The 64-generation scanners added a noninvasive dimension to coronary imaging and have been applied to a large number of patients. Image acquisition has been labor-intensive in comparison to CT of other body parts. In addition, the high radiation levels delivered to the patient using retrospective ECG gating, even though the actual risks are poorly defined, can offset the benefits in comparison with catheterization. The comparison between coronary catheterization and CT is complex, but CT will be forced to measure up to these technical specifications. Thus, imagers and referring clinicians should have a solid understanding of spatial resolution, temporal resolution, volume coverage, and radiation dose.
Noninvasive cardiac imaging now includes the post- 64 era of coronary CTA, and the new hardware incrementally improves on these parameters. The improvement is not uniform. As the technology strives to mirror catheterization benchmarks, the CT vendors have chosen to improve individual parameters. A clear example is the introduction of dual-source and 320-detector row CT. The former has demonstrated improved temporal resolution; the latter has demonstrated whole heart coverage.
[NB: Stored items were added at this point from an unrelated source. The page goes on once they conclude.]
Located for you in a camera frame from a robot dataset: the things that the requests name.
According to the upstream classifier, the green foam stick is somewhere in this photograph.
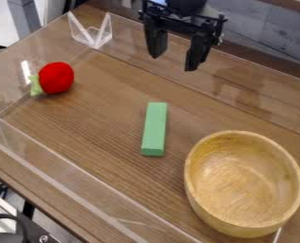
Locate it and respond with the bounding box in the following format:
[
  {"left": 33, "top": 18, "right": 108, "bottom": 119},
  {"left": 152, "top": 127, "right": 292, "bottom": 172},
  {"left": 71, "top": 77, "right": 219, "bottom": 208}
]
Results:
[{"left": 140, "top": 103, "right": 167, "bottom": 157}]

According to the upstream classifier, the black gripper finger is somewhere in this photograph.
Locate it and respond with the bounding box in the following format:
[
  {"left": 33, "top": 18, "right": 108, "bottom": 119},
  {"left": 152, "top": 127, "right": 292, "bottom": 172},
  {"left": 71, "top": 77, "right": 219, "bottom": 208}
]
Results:
[
  {"left": 184, "top": 32, "right": 212, "bottom": 71},
  {"left": 143, "top": 19, "right": 167, "bottom": 59}
]

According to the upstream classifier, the black device lower left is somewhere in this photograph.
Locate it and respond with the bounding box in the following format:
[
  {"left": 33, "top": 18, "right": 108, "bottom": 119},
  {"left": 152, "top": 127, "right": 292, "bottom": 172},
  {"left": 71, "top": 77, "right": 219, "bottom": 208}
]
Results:
[{"left": 0, "top": 214, "right": 61, "bottom": 243}]

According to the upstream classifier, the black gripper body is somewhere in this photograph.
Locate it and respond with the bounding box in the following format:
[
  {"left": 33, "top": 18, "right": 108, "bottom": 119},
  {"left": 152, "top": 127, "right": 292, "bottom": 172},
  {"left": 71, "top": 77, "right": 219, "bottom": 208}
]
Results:
[{"left": 137, "top": 0, "right": 227, "bottom": 46}]

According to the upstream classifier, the brown wooden bowl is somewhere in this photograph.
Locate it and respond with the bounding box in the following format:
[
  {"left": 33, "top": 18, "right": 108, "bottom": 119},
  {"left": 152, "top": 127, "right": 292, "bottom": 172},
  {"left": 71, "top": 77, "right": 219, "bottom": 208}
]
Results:
[{"left": 184, "top": 130, "right": 300, "bottom": 238}]

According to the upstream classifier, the red plush tomato toy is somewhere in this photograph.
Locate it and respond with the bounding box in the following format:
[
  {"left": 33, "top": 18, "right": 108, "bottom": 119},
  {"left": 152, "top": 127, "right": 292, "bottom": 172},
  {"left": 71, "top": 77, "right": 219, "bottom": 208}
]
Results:
[{"left": 28, "top": 62, "right": 75, "bottom": 96}]

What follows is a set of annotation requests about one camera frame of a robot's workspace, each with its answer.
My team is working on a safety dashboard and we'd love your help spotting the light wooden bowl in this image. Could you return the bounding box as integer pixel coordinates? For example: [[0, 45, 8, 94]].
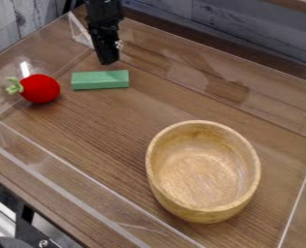
[[145, 120, 261, 224]]

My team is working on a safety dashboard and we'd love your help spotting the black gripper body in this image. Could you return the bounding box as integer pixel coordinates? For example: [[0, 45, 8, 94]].
[[84, 0, 124, 32]]

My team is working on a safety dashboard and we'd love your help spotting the clear acrylic corner bracket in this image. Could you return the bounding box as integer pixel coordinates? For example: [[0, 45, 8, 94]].
[[67, 12, 93, 48]]

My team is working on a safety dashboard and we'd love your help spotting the green rectangular block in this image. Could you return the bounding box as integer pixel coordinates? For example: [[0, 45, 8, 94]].
[[69, 70, 129, 90]]

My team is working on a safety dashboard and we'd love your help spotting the black metal table leg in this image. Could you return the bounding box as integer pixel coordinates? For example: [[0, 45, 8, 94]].
[[15, 203, 61, 248]]

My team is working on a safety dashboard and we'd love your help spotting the red plush tomato toy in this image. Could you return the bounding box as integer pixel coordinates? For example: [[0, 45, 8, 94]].
[[5, 74, 61, 104]]

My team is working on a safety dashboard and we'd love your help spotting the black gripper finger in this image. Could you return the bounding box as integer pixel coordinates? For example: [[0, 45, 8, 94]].
[[99, 31, 121, 65], [88, 26, 101, 57]]

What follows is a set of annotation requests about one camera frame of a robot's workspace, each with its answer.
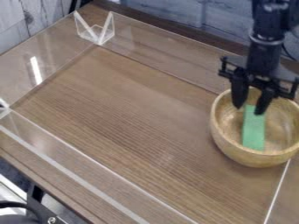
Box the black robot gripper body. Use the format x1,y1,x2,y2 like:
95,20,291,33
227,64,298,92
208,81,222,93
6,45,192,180
218,38,299,101

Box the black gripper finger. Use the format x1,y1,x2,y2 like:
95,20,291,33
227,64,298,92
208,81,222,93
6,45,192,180
255,87,276,115
230,69,248,109

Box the green rectangular block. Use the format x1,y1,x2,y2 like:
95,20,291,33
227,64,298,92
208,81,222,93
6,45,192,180
242,104,266,151

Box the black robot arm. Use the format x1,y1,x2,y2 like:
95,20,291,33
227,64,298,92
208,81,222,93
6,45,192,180
219,0,299,116

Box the wooden bowl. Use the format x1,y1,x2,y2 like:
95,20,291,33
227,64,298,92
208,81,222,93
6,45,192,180
210,88,299,168

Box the black metal table leg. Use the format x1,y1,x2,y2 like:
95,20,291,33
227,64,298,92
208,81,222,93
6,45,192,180
27,184,87,224

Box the clear acrylic corner bracket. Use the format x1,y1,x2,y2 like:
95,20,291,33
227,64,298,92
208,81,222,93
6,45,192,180
74,11,115,46

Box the black cable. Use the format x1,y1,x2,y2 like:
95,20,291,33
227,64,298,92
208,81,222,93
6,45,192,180
0,200,34,224

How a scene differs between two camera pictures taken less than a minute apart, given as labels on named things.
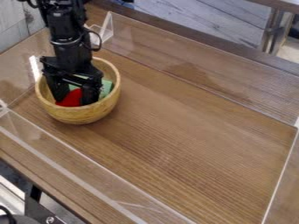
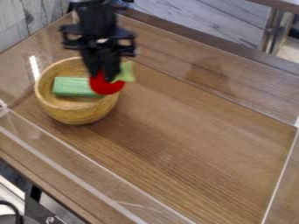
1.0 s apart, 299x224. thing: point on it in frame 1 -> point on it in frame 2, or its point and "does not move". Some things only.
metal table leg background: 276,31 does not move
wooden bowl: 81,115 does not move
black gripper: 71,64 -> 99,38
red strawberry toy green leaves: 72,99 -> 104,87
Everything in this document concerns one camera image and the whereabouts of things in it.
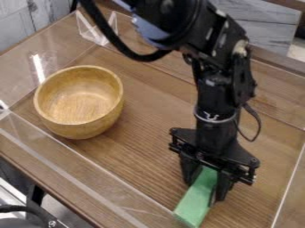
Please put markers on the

Cardiac imaging will continue to define the state-of-the-art in CT. It is safe to predict that the next generation of scanners will again change the way clinicians think about image acquisition. In the meantime, patients today can and should benefit from very high negative predictive value of coronary CTA. Those patients who require coronary imaging but have a low or intermediate probability of CAD can undergo noninvasive diagnostic coronary imaging with radiation levels comparable to catheterization. This group of patients includes uncomplicated patients today who present to the emergency room. Although these patients enjoy a simpler exam to exclude CAD, the newer applications enabled by the post-64 era will be tested.
None of the authors received support for collaborating with this manuscript.